1號牀趙叔,五十來歲,氣質像退休幹部。他端坐牀邊,表情嚴肅得像在開峯會。
"小周,昨晚我又毀滅了一個平行宇宙,編號X-7792,別告訴主任。"
我倒出兩粒藥片遞過去:"知道了,下次毀滅宇宙前記得疊被子,保潔阿姨投訴你了。"
他正色接過藥:"疊被子影響能量聚合。"
"那影響保潔阿姨心情就不算事兒?"
他想了想:"合理,明天疊。"
2號牀方姐,三十七八,一哭能吵醒整層樓。此刻她拉着我袖子抹淚。
"小周!他們又拔我尾巴了!我是九尾妖狐啊!"
我看了眼她後腰的紗布:"方姐,那是痔瘡手術割的息肉,不是尾巴,別加戲。"
"那就是我的尾巴!"
我把藥塞她手裏:"喫這個長新的,三天一根,九天湊齊。"
她破涕爲笑,乖乖吞藥。
3號牀林森,十七歲,蹲牆角畫圈,劉海遮半張臉。
"小周姐姐,我一睜眼時間就靜止了,所有人都不動,只有我在走,好孤獨。"
我蹲下拍他的頭:"那明天幫我把考勤機停了,我多睡五分鐘。"
他眼睛亮了:"真的可以嗎?"
"先吃藥。"
"說好了啊。"
三種妄想症,一個賽一個離譜。但他們是我帶過最省心的病人,不打人不鬧事,唯一的毛病是話多。
迴護士站剛掀泡麪蓋,走廊的燈滅了。
不是一盞,啪啪啪像多米諾骨牌。
我拿手電往配電室走,路過方姐房間餘光一掃。
窗臺上趴着一個巨大的影子,毛茸茸的輪廓,像放大十倍的狐狸。
我猛轉頭,手電照過去。
方姐裹被子睡得正香,窗戶大開,窗簾被風鼓成奇怪形狀。
我拍拍胸口關上窗:"風吹窗簾,嚇死個人。"
轉身走了。
身後,方姐睜開一隻眼,被子底下一條金色尾巴緩緩縮回。
走廊的燈從西到東依次亮了。1號牀趙叔翻個身,嘀咕:"修好了。"
第二天閨蜜來送夜宵,趙叔遞給她一張紙:"籤個保密協議,關於宇宙毀滅的。"
閨蜜看我,我擺手:"籤吧,簽完他消停。"
方姐湊過來盯着閨蜜:"你身上有狐狸精的潛質。"
閨蜜:"謝謝?"
林森坐在角落。閨蜜低頭刷了會兒手機,抬頭髮現手裏雞腿沒了,林森正嚼東西。
她茫然看看手:"我剛是不是有個雞腿?"
我說:"肯定你自己啃的,記性差。"
閨蜜走時評價:"你幹出了帶三個智障兒子的母愛光輝。"
我嘆氣:"智障兒子不給生活費,還得我倒貼喂藥。"
她剛到門口,我手機響了。
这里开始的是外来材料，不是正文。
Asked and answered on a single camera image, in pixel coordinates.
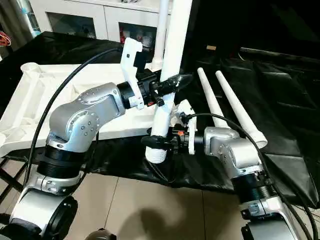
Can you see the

主任。
"周念,你那個夜班記錄是人寫的嗎?'患者今日宇宙和平'?明天給我重寫,寫不好扣績效。"
掛了。
我看着黑掉的屏幕嘆了口氣。
閨蜜回頭看我:"又罵你了?"
"老樣子。"
她嘴角一撇:"他就是看你好欺負。"
我沒接話,把泡麪蓋重新蓋上。
好欺負就好欺負吧,三千五的工作不好找。